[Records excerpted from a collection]
_ _ _ _ _
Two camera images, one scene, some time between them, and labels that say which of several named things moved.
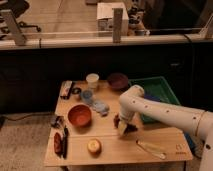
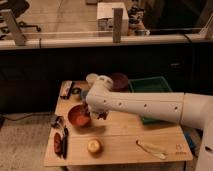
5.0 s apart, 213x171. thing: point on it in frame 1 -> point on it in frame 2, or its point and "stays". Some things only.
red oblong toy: x=58 y=143 stays
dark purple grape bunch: x=130 y=128 -> x=102 y=115
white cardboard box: x=104 y=18 stays
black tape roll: x=76 y=90 stays
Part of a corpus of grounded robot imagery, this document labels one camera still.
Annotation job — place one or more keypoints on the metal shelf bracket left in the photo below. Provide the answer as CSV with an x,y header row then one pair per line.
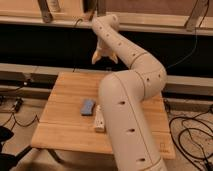
x,y
45,12

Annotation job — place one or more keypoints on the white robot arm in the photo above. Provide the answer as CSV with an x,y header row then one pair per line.
x,y
120,95

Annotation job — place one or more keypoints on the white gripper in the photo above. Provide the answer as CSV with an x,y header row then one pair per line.
x,y
103,50

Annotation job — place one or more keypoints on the blue sponge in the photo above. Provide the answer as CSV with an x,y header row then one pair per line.
x,y
87,107

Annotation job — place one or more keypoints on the metal shelf bracket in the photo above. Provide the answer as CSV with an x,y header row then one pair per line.
x,y
197,10
45,12

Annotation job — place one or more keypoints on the wooden table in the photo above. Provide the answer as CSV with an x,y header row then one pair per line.
x,y
62,127

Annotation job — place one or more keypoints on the metal shelf bracket right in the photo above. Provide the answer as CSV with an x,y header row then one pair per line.
x,y
197,10

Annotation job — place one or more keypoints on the white plastic bottle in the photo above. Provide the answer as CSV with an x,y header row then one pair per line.
x,y
99,124

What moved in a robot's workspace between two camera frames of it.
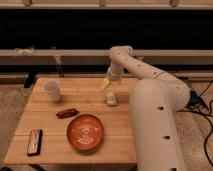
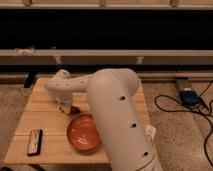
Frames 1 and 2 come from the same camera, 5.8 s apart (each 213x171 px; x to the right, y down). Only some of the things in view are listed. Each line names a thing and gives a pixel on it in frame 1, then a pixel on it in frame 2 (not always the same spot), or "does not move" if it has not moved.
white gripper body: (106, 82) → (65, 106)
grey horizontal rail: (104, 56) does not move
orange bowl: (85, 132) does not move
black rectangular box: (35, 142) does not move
_ _ _ _ _
▸ **What is needed**:
An exact reproduction of the data is needed, with no pictures included.

▸ **Result of the task**:
Two camera images, one scene, some time between them, and labels that say which of several named things moved.
5.0 s apart, 213x171. thing: point on it in frame 1 -> point on it in frame 2, or its point and "stays". Some things only.
red oblong toy: x=58 y=143 stays
dark purple grape bunch: x=130 y=128 -> x=102 y=115
white cardboard box: x=104 y=18 stays
black tape roll: x=76 y=90 stays
Part of a corpus of grounded robot imagery, this document labels one camera still.
Annotation job — place one or more keypoints on the metal shelf bracket left in the photo below. Provide the answer as CSV with an x,y header row then one pair per line.
x,y
45,12

Annotation job — place one or more keypoints on the white robot arm in the photo above. Provide the answer as CSV with an x,y header row then one pair per line.
x,y
120,95

Annotation job — place one or more keypoints on the white gripper in the photo above. Provide the answer as CSV with an x,y header row then one pair per line.
x,y
103,50

Annotation job — place one or more keypoints on the blue sponge in the photo above. Provide the answer as CSV with an x,y header row then one pair per line.
x,y
87,107

Annotation job — place one or more keypoints on the metal shelf bracket in the photo above. Provide the answer as CSV with an x,y header row then one pair per line.
x,y
197,10
45,12

Annotation job — place one or more keypoints on the wooden table in the photo above. Provide the answer as CSV with an x,y header row then one pair per line.
x,y
62,127

Annotation job — place one or more keypoints on the metal shelf bracket right in the photo above. Provide the answer as CSV with an x,y header row then one pair per line.
x,y
197,10

Annotation job — place one or more keypoints on the white plastic bottle in the photo above. Provide the answer as CSV with an x,y header row then one pair per line.
x,y
99,124

What moved in a robot's workspace between two camera frames of it.
Frames 1 and 2 come from the same camera, 5.8 s apart (each 213x171 px; x to the right, y down). Only some of the things in view are listed. Each line names a thing and gives a pixel on it in frame 1, then a pixel on it in frame 2 (not always the same spot), or "does not move" if it has not moved.
white gripper body: (106, 82) → (65, 106)
grey horizontal rail: (104, 56) does not move
orange bowl: (85, 132) does not move
black rectangular box: (35, 142) does not move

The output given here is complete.